‘Step back in time’ by viewing display on one-room schoolhouses

— Photo from the Guilderland Historical Society

Marguerite Witherwax, the last teacher at the Cobblestone Schoolhouse in Guilderland Center, which closed in 1941, poses with her students in the 1930s.

GUILDERLAND — Before the schools were centralized, Guilderland had 14 districts with a schoolhouse for each of the hamlets in town.

The Guilderland Historical Society currently has an exhibit, “Guilderland’s One-Room Schoolhouses,” on display of photos and artifacts at the Guilderland Public Library.
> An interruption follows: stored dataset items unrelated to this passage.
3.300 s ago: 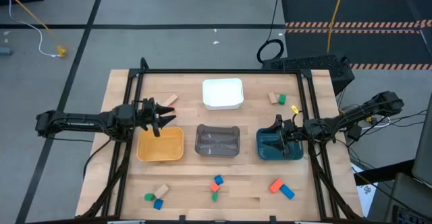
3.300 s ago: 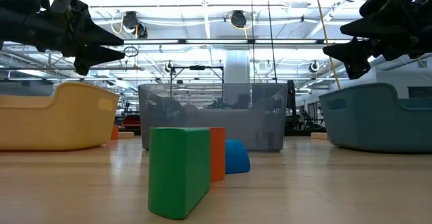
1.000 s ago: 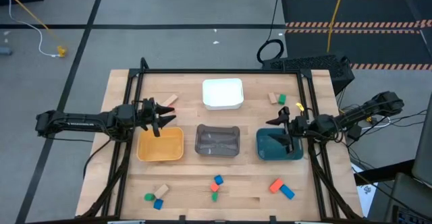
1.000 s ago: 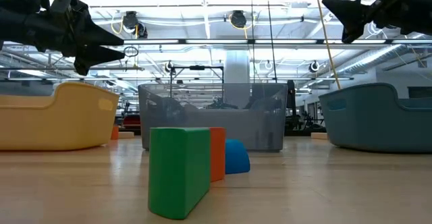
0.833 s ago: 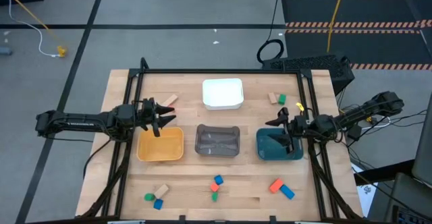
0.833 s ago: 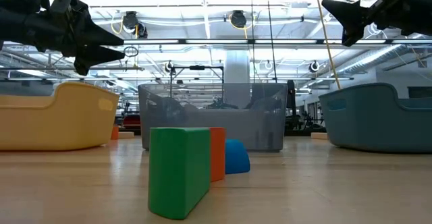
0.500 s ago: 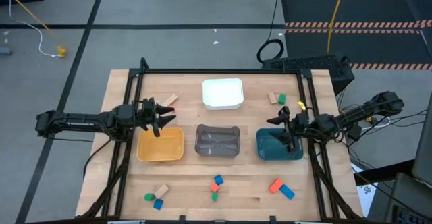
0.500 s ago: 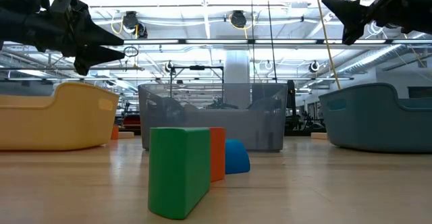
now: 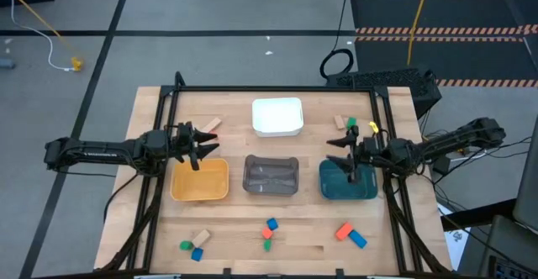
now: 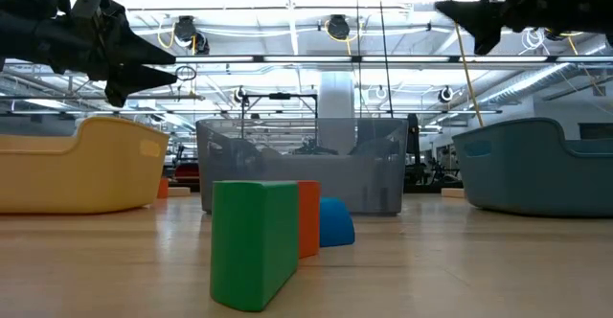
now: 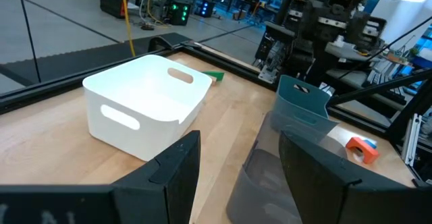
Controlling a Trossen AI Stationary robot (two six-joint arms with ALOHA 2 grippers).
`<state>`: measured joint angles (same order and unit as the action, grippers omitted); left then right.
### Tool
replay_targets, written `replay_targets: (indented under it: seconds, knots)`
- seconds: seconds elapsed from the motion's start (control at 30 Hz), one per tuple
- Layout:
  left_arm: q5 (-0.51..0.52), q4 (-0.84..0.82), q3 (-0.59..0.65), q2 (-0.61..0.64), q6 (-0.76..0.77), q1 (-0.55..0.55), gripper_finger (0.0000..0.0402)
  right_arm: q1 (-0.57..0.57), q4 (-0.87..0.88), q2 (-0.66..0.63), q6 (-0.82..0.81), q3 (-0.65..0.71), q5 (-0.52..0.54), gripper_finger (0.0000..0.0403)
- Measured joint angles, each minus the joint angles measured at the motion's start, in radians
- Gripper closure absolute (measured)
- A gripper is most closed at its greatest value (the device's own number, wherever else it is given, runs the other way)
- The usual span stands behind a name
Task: Sort & place blocks by color
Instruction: Put the right small rectangular wooden block into the white bin
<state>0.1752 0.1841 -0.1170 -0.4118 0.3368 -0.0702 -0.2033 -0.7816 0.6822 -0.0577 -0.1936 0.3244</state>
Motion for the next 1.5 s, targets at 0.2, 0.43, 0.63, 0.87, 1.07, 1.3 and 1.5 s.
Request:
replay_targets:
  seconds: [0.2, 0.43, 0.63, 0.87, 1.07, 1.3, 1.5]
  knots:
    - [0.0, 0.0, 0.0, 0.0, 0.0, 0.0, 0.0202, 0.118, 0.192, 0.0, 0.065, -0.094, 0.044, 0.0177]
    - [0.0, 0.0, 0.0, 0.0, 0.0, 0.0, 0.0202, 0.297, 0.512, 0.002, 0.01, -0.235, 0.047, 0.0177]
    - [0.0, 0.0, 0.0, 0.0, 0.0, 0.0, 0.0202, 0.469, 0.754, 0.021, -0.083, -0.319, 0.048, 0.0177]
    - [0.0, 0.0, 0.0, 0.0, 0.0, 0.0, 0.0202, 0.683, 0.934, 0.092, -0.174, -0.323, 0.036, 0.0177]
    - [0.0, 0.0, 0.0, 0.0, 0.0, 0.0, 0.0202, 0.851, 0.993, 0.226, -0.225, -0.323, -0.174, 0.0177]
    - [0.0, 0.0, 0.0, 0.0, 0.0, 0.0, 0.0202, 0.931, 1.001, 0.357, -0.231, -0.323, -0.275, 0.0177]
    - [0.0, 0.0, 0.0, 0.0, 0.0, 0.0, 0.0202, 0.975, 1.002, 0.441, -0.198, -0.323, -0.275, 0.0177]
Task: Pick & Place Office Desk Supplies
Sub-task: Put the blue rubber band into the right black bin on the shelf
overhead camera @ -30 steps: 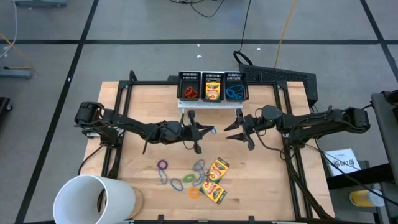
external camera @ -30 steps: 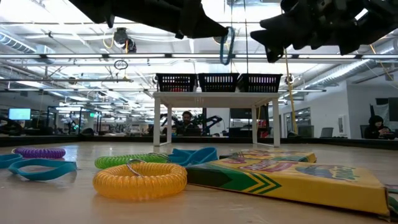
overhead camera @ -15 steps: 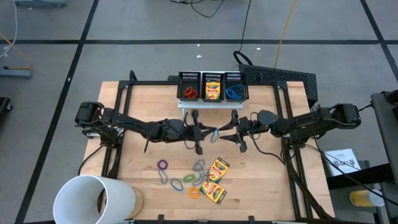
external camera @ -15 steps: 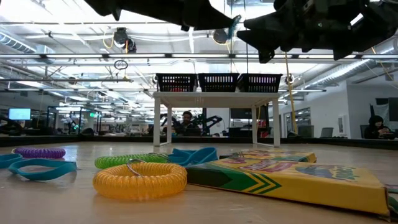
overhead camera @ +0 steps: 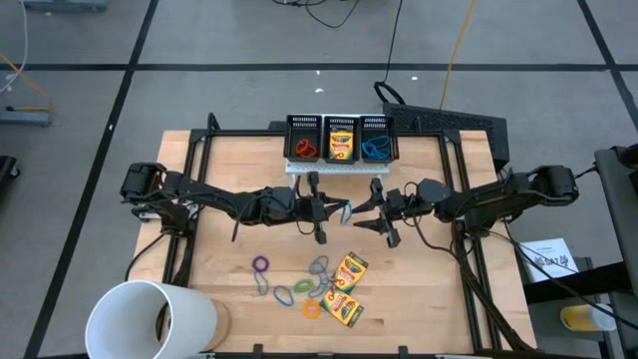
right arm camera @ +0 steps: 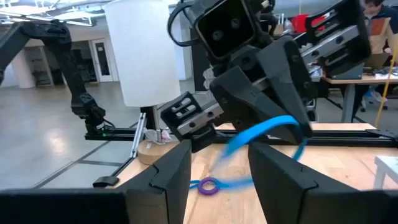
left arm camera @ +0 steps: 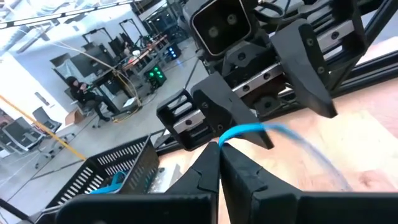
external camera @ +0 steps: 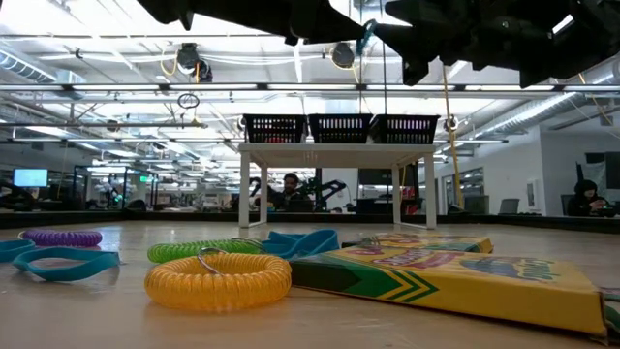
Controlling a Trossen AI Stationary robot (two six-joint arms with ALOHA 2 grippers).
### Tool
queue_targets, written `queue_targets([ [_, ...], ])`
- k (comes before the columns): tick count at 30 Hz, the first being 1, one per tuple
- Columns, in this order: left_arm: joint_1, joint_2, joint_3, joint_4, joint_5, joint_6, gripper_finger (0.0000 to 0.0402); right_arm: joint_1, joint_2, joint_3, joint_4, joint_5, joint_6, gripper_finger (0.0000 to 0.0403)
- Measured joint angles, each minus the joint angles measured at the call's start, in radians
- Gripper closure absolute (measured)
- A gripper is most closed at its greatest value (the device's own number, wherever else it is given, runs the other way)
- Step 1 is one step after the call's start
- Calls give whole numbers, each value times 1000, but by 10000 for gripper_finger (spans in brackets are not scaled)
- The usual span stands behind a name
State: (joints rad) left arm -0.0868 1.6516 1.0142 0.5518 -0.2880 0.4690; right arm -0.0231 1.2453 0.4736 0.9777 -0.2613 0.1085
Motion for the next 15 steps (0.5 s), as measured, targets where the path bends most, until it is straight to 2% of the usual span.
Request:
queue_targets([
  [15,5,0,0,25,28,-6,390,-1,66,19,44,3,3,250],
])
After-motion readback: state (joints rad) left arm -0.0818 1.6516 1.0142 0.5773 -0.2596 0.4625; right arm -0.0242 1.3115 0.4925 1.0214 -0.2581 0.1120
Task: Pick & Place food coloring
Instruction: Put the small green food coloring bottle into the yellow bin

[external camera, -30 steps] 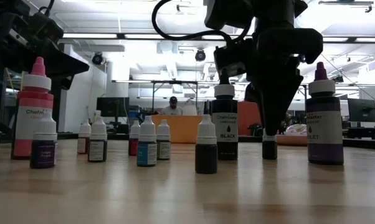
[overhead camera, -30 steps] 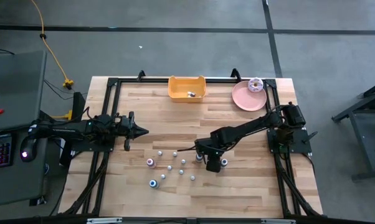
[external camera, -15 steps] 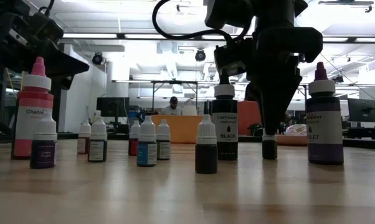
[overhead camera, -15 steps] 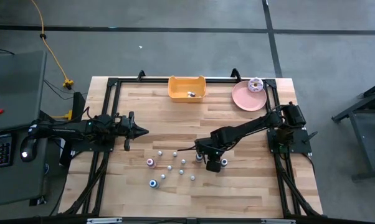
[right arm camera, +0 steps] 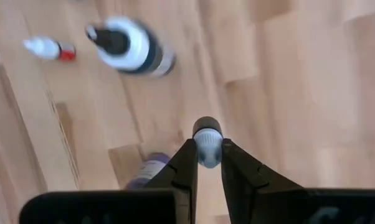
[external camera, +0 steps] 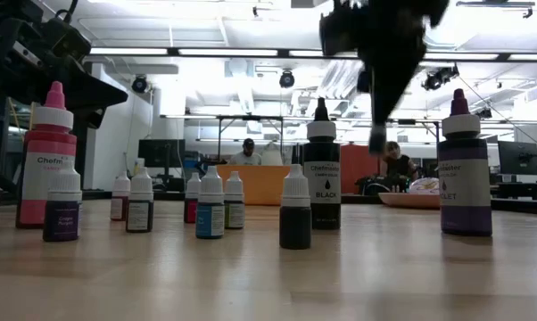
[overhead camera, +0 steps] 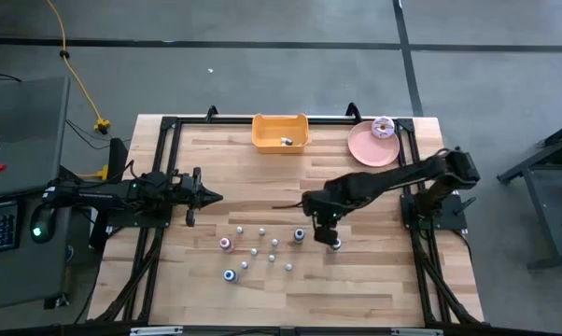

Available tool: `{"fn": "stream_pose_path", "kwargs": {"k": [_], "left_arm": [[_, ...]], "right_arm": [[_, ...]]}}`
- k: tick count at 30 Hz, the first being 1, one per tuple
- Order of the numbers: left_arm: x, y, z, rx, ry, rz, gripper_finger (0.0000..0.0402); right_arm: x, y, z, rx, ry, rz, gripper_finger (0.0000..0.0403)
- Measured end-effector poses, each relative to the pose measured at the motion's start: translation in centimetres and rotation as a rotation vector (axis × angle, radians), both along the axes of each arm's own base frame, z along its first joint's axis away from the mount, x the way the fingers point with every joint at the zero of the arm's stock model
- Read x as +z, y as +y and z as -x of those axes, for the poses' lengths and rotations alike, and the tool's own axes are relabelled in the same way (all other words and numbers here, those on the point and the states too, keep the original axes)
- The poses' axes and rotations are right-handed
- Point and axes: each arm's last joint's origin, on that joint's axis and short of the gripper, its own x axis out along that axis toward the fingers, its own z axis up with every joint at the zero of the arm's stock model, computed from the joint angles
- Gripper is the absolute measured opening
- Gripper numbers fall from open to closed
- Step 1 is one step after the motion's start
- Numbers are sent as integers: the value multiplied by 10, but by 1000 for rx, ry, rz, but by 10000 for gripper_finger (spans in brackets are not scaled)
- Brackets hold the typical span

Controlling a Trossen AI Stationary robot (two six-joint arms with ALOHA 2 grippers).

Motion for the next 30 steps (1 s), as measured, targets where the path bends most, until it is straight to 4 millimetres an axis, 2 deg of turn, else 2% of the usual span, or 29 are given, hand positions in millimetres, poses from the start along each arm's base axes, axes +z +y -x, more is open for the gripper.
{"fn": "stream_pose_path", "kwargs": {"k": [4, 9, 13, 17, 23, 30], "left_arm": [[0, 0, 0, 0, 0, 0, 1], [0, 0, 0, 0, 0, 0, 1], [0, 0, 0, 0, 0, 0, 1], [0, 0, 0, 2, 0, 0, 1], [0, 0, 0, -1, 0, 0, 1], [0, 0, 0, -1, 0, 0, 1]], "right_arm": [[35, -3, 0, -44, -68, 74, 41], [66, -13, -6, -93, -149, 164, 41], [87, -34, -16, -148, -210, 229, 41], [101, -61, -36, -191, -246, 265, 41], [95, -113, -73, -290, -241, 290, 41], [63, -175, -96, -451, -206, 226, 41]]}}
“From photos of the buildings to lunch ‘pails’ and a genuine school bell to school books, you can step back in time and consider how students were once educated in New York State,” said Carol Hamblin, secretary of the society, in an announcement about the exhibit.

“One of the schools, the Cobblestone Schoolhouse of District #6 on Route 146 in Guilderland Center, is on the National Register of Historic Places,” Hamblin said, “and still garners admiring glances for its cobblestone construction, completed by the talented 24-year-old Robert L. Zeh in 1860.”

The town now owns the Cobblestone Schoolhouse, having received overwhelming voter support for the transfer of ownership from the school district.

“There’s a surprise announcement about the schoolhouse included in the display,” said Hamblin.

She went on, “Photos show that the pot-bellied coal stove and blackboards were ubiquitous, but the one-room schoolhouse was a valued part of the community, yet one more way in which communities were held together.”

The Guilderland Public Library is located at 2228 Western Ave.

Hamblin concluded by urging, “Be sure to take a look at the way it used to be in Guilderland and much of the United States in an earlier, less complicated era, when our rural roots determined who we were as a country.”